CME/CE

MARCH 2008

Recurrence of Fetal Growth Restriction

Wendy L. Kinzler, MD

As opposed to low birth weight, fetal growth restriction is a pathologic condition that may have implications for subsequent pregnancies. Identifying the causal pathology can direct preventive strategies to minimize such a risk.

Continuing Medical Education

GOAL To explore the possible causes of fetal growth restriction (FGR) in women and discuss preventive strategies. OBJECTIVES To examine potential fetal, maternal, and placental causes of fetal growth restriction (FGR). To consider the likelihood of recurrence in subsequent pregnancies. To recommend measures for preventing such recurrence. ACCREDITATION This activity has been planned and implemented in accordance with the Essential Areas and Policies of the Accreditation Council for Continuing Medical Education (ACCME) through the joint sponsorship of Albert Einstein College of Medicine and Quadrant HealthCom Inc. Albert Einstein College of Medicine is accredited by the ACCME to provide continuing medical education for physicians. This activity has been peer reviewed and approved by Brian Cohen, MD, professor of clinical ObGyn, Albert Einstein College of Medicine. Review date: February 2008. It is designed for ObGyns, primary care physicians, and nurse practitioners Albert Einstein College of Medicine designates this educational activity for a maximum of 1 AMA PRA Category 1 Credit™. Physicians should only claim credit commensurate with the extent of their participation in the activity. Participants who answer 70% or more of the questions correctly will obtain credit. To earn credit, see the instructions on page 45 and mail your answers according to the instructions on page 46. CONFLICT OF INTEREST STATEMENT The “Conflict of Interest Disclosure Policy” of Albert Einstein College of Medicine requires that authors participating in any CME activity disclose to the audience any relationship(s) with a pharmaceutical or equipment company. Any author whose disclosed relationships prove to create a conflict of interest, with regard to their contribution to the activity, will not be permitted to present. The Albert Einstein College of Medicine also requires that faculty participating in any CME activity disclose to the audience when discussing any unlabeled or investigational use of any commercial product, or device, not yet approved for use in the United States. Dr Kinzler reports no conflict of interest. Dr Cohen reports no conflict of interest.

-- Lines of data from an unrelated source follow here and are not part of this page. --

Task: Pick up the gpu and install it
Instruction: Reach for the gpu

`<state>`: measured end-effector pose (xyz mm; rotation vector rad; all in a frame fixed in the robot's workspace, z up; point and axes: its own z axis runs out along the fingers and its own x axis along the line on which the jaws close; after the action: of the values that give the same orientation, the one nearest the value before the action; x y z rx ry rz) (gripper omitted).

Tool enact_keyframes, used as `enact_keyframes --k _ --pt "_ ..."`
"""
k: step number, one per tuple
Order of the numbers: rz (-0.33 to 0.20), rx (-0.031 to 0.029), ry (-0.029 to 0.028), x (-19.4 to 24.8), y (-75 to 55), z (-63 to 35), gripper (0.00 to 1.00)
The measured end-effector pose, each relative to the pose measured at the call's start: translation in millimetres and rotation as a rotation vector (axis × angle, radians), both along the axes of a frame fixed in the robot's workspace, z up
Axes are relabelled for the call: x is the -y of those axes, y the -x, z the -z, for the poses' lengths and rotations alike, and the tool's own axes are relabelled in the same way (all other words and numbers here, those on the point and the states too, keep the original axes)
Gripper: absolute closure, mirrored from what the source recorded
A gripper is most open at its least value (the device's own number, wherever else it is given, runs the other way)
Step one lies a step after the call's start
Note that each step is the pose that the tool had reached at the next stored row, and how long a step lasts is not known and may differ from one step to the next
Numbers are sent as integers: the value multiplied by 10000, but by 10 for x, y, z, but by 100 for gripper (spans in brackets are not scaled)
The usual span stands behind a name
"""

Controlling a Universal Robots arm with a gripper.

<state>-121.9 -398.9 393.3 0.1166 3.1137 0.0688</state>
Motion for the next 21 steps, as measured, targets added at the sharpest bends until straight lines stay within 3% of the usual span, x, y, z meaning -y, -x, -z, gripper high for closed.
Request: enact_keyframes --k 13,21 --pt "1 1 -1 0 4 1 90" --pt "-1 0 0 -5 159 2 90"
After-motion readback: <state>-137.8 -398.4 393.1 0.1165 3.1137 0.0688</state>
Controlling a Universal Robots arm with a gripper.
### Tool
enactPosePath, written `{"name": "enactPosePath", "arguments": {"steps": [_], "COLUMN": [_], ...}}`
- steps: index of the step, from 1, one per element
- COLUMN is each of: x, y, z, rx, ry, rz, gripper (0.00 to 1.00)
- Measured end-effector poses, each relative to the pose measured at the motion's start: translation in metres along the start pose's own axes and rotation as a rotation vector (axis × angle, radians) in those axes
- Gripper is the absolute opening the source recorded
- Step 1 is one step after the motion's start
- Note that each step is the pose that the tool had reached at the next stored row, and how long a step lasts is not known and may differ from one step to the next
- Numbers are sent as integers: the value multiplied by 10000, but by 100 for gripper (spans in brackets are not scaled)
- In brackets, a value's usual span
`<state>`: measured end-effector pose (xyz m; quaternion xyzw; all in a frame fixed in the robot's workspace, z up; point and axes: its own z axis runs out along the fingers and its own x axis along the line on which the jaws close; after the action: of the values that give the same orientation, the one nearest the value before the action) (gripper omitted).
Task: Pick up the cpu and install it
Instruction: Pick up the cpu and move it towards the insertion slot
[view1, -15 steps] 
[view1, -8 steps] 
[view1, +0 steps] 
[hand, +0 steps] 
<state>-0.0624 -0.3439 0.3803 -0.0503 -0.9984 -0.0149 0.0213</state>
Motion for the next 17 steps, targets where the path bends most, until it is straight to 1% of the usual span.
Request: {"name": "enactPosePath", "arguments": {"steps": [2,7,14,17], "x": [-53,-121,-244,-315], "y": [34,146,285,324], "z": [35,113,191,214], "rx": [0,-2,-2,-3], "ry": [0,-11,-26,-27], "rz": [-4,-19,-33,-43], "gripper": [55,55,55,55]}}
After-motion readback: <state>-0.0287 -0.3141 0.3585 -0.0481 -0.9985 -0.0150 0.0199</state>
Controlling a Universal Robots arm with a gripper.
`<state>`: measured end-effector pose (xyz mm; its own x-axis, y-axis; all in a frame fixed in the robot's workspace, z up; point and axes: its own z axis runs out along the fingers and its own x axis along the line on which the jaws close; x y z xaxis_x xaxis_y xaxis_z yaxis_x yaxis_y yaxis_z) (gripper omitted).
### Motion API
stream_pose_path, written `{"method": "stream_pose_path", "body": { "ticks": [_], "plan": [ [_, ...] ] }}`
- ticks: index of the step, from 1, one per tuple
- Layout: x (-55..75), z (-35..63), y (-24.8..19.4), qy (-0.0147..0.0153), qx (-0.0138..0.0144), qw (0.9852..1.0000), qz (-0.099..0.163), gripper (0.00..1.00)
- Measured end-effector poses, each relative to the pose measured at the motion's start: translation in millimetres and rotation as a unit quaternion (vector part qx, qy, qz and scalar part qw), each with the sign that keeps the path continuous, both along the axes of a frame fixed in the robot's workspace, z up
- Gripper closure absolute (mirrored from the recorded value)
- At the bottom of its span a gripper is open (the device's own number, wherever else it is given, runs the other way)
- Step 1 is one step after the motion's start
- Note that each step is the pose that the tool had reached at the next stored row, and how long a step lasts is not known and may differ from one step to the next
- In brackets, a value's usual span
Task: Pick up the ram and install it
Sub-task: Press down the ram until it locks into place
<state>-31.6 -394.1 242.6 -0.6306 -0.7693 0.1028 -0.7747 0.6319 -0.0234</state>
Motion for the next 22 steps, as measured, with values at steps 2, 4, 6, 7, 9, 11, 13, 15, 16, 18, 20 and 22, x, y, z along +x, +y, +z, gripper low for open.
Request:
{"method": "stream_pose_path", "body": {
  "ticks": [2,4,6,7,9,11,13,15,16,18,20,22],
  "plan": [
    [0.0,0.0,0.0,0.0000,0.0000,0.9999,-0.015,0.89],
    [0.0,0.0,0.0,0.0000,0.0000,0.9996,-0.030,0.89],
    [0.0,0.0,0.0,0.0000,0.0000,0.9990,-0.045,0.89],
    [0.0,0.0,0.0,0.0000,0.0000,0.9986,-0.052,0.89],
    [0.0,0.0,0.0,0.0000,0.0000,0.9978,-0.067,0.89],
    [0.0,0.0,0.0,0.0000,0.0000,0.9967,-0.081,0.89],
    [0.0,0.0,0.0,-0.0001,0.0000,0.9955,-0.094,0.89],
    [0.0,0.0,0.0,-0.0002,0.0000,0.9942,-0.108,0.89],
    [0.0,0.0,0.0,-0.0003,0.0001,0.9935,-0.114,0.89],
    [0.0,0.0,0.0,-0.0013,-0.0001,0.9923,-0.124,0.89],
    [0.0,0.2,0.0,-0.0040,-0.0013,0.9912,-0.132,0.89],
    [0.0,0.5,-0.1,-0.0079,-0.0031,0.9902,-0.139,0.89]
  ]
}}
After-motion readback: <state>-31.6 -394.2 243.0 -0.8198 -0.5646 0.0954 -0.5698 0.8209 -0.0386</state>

Normal fetal growth depends on complex interactions between the fetal, placental, and maternal units. Small-for-gestational-age (SGA) infants are defined as those born with a weight less than the tenth percentile for gestational age. By contrast, fetal growth restriction (FGR) is defined as an abnormal growth trend, or growth less than the genetic potential of the individual fetus, and is always the result of a pathologic process. Once the diagnosis is established, an assessment of risk to subsequent pregnancies can be performed based on the etiology of the initial case. Factors that can adversely influence fetal growth can be intrinsic to the fetus, specific to the uteroplacental unit, or the result of underlying maternal conditions (Table).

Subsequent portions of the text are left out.